ACTION ITEM: Return exactly those lines of the material below that fall between the line holding "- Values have" and the line holding "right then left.", inclusive.

[Start of section]

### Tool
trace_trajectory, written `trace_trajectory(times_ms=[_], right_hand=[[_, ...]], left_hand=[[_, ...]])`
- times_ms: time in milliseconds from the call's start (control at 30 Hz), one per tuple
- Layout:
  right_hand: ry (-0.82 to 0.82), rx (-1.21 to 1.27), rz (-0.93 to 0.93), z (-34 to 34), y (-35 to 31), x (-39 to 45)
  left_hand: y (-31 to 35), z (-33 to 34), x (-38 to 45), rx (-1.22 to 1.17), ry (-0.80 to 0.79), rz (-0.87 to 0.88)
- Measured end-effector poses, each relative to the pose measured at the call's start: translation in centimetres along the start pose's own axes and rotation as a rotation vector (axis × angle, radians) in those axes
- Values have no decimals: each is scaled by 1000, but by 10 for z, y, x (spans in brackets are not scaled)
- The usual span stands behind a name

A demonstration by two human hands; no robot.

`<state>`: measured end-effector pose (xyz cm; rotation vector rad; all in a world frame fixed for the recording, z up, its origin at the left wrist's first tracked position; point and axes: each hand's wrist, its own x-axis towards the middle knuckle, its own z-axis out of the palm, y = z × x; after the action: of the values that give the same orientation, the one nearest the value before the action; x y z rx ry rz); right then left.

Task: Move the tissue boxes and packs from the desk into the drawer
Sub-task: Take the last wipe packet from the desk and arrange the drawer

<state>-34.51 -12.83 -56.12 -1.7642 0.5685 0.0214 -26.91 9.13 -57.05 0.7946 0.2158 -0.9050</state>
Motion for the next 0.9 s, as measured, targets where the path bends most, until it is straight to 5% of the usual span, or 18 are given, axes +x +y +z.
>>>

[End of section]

SOLUTION TO THIS TASK:
- Values have no decimals: each is scaled by 1000, but by 10 for z, y, x (spans in brackets are not scaled)
- The usual span stands behind a name

A demonstration by two human hands; no robot.

`<state>`: measured end-effector pose (xyz cm; rotation vector rad; all in a world frame fixed for the recording, z up, its origin at the left wrist's first tracked position; point and axes: each hand's wrist, its own x-axis towards the middle knuckle, its own z-axis out of the palm, y = z × x; after the action: of the values that give the same orientation, the one nearest the value before the action; x y z rx ry rz); right then left.

The answer has been written out in full.